*AIM OF THE TASK*: Reproduce the entries below exactly, but only from the line containing "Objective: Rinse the" to the line containing "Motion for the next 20", inclusive.

Records from a data collection:
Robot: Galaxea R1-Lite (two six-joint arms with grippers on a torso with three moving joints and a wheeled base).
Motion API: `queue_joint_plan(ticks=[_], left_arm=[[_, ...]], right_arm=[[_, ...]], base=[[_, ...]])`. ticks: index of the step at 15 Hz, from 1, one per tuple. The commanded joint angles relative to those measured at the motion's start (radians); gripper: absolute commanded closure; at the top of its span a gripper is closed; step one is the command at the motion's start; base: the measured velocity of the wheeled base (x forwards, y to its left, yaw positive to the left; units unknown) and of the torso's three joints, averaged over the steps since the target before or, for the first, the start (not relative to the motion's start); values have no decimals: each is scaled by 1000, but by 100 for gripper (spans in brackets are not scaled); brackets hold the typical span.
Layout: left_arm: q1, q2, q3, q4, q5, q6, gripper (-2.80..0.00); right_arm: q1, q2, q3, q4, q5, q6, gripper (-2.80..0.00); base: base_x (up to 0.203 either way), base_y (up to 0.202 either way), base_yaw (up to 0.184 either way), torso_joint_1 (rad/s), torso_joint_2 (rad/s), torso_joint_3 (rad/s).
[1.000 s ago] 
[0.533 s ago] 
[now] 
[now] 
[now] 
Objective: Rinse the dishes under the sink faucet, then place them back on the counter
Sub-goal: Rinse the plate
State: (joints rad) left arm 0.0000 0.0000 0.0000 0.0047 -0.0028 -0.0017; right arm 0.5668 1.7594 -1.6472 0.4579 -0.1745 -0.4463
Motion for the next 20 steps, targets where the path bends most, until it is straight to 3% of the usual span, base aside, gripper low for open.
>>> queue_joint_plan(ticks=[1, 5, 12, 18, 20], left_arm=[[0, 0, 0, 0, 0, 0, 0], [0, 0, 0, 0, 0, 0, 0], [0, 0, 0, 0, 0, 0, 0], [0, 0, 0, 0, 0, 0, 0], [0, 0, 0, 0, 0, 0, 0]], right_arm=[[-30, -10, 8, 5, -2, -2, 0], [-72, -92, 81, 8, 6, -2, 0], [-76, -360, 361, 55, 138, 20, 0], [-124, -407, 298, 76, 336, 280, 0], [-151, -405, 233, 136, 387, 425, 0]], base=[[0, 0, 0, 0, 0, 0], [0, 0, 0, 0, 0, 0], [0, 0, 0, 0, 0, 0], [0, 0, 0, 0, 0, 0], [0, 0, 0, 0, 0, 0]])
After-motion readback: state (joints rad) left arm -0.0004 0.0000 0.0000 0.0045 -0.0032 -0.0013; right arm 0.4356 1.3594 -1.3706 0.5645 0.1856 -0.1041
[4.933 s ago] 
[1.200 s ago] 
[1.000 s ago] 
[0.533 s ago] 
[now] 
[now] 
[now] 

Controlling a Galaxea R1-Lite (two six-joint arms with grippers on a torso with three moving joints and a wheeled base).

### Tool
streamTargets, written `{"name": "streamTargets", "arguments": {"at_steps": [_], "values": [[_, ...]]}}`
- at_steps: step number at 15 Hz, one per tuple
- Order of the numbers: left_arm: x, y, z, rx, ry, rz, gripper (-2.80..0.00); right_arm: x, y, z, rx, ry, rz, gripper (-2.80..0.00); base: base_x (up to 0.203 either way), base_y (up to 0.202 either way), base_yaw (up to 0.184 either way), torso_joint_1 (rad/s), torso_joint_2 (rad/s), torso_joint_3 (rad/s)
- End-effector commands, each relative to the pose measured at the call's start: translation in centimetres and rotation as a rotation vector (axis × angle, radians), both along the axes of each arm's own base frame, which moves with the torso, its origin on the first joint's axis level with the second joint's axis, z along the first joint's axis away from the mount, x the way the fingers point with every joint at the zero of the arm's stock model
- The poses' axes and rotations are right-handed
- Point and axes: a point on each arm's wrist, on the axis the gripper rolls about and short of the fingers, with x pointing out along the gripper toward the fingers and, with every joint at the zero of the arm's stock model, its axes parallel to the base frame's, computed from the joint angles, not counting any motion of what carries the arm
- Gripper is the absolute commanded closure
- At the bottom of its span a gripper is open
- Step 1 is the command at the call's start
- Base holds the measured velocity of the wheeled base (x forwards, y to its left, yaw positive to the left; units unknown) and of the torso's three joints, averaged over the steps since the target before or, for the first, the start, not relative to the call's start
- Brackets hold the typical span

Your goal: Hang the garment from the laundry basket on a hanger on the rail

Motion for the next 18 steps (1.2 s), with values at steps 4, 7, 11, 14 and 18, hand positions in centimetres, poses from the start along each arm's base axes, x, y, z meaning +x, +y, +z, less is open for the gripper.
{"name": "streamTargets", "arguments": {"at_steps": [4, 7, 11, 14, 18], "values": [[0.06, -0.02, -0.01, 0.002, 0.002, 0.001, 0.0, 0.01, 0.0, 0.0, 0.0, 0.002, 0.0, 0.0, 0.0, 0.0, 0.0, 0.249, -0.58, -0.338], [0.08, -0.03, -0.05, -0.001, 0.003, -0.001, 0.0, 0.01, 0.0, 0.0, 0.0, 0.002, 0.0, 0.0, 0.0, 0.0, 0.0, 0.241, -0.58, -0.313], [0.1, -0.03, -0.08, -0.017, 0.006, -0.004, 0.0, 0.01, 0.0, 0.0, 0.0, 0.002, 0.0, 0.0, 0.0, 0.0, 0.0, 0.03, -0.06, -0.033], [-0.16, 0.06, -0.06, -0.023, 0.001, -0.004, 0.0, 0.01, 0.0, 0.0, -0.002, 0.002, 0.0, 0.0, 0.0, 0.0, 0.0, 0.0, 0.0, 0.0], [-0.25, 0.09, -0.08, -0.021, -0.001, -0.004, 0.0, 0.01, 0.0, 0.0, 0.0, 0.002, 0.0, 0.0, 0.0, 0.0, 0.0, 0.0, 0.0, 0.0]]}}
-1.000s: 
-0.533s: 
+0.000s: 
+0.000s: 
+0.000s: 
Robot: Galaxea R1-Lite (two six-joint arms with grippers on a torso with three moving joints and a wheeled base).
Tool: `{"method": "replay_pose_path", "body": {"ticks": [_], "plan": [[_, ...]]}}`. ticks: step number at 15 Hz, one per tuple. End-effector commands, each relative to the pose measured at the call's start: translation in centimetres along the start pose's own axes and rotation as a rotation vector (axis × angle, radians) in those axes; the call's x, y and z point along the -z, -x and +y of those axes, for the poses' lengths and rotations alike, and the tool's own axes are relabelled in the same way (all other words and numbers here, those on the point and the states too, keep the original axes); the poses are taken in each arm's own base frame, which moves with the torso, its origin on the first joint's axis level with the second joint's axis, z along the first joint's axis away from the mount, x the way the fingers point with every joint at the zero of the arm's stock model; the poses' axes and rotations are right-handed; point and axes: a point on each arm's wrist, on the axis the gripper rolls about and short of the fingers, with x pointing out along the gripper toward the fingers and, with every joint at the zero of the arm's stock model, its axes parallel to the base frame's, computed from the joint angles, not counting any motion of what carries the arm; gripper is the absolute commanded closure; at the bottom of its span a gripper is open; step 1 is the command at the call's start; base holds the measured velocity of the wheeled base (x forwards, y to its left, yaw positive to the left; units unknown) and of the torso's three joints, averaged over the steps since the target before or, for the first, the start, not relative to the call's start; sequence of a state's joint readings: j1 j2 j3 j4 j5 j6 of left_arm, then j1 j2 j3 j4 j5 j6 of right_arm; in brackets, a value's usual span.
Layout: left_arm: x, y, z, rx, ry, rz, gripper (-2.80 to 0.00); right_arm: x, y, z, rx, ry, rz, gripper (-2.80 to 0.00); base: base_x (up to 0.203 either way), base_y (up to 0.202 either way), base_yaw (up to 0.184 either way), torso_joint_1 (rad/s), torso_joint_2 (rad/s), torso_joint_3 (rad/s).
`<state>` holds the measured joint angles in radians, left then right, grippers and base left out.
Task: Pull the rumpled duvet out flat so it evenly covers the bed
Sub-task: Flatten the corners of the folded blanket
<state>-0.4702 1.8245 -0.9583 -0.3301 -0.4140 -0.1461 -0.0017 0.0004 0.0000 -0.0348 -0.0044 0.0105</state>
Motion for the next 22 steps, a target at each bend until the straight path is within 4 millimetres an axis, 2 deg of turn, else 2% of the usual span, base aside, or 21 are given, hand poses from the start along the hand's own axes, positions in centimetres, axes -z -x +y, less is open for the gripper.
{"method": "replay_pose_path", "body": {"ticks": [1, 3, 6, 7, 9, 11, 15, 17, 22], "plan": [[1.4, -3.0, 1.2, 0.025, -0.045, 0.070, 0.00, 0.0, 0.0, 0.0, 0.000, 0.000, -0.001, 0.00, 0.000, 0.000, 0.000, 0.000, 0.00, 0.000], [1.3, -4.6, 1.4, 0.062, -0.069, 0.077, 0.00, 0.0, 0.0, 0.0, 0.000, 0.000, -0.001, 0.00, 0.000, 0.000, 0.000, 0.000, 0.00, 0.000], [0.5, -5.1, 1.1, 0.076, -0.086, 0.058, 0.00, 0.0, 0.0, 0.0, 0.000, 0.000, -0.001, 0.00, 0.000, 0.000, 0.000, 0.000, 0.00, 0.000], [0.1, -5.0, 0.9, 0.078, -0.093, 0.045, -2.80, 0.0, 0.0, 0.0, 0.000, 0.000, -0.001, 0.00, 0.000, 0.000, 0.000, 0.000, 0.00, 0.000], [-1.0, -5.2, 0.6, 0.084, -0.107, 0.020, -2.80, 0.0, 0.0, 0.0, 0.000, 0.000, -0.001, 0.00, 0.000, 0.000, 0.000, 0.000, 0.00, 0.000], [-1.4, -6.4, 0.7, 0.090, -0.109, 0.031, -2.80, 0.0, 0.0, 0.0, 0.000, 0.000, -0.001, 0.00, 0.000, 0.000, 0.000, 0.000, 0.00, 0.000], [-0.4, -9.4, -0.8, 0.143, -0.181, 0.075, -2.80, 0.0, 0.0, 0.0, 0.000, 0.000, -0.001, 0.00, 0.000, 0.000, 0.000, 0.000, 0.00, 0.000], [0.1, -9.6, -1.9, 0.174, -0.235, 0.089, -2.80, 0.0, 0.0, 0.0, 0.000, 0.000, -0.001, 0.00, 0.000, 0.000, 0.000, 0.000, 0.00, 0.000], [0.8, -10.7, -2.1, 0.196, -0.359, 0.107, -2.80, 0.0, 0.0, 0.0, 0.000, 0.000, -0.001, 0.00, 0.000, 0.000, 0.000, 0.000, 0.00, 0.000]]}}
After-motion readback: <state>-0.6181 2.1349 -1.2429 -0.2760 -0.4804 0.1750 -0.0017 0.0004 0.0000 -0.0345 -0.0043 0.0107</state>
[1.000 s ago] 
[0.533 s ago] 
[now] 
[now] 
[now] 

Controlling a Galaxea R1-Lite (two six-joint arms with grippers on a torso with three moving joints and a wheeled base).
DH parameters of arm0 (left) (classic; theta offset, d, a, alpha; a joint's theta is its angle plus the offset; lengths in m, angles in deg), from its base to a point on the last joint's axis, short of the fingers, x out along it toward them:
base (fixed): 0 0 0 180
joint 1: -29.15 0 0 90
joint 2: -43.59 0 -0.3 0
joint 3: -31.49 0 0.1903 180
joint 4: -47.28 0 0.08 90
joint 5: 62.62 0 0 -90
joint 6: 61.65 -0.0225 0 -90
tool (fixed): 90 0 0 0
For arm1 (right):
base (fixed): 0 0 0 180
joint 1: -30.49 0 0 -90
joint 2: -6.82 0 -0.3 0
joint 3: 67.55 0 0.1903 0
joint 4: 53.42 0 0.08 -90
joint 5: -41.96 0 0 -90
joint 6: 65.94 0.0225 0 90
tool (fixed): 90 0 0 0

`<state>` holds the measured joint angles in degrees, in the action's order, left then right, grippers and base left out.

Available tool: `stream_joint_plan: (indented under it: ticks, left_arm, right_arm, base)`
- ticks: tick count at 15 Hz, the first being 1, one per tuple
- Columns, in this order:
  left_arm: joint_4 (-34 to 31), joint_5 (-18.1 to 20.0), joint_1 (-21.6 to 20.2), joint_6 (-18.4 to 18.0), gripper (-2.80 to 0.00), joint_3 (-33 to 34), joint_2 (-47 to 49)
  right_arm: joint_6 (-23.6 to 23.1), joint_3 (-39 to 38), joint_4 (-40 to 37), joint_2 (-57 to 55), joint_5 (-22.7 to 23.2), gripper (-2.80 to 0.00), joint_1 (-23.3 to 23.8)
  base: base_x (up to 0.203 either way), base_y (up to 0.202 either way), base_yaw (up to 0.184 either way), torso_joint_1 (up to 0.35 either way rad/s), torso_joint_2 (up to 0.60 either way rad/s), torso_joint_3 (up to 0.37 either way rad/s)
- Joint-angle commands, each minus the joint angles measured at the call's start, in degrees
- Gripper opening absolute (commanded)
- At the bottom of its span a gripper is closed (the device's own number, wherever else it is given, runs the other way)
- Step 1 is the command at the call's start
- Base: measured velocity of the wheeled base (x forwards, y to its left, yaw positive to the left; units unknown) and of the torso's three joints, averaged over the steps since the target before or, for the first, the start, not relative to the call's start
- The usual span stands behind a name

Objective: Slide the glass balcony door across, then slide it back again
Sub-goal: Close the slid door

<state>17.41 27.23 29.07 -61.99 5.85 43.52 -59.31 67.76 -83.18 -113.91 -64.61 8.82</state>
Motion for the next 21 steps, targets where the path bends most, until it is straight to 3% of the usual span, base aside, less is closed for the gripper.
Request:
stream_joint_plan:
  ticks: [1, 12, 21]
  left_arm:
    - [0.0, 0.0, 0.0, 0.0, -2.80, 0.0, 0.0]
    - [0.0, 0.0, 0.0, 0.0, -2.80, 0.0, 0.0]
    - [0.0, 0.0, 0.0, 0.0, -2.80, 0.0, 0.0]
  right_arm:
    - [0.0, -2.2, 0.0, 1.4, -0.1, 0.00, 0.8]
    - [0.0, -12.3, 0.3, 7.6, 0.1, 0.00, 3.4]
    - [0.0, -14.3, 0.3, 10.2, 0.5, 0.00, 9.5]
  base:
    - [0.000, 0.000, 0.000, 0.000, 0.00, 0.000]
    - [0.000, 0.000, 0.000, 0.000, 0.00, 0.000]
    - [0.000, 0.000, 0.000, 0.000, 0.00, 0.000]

*THE COMPLETED TASK*:
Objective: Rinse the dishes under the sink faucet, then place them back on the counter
Sub-goal: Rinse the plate
State: (joints rad) left arm 0.0000 0.0000 0.0000 0.0047 -0.0028 -0.0017; right arm 0.5668 1.7594 -1.6472 0.4579 -0.1745 -0.4463
Motion for the next 20 steps, targets where the path bends most, until it is straight to 3% of the usual span, base aside, gripper low for open.

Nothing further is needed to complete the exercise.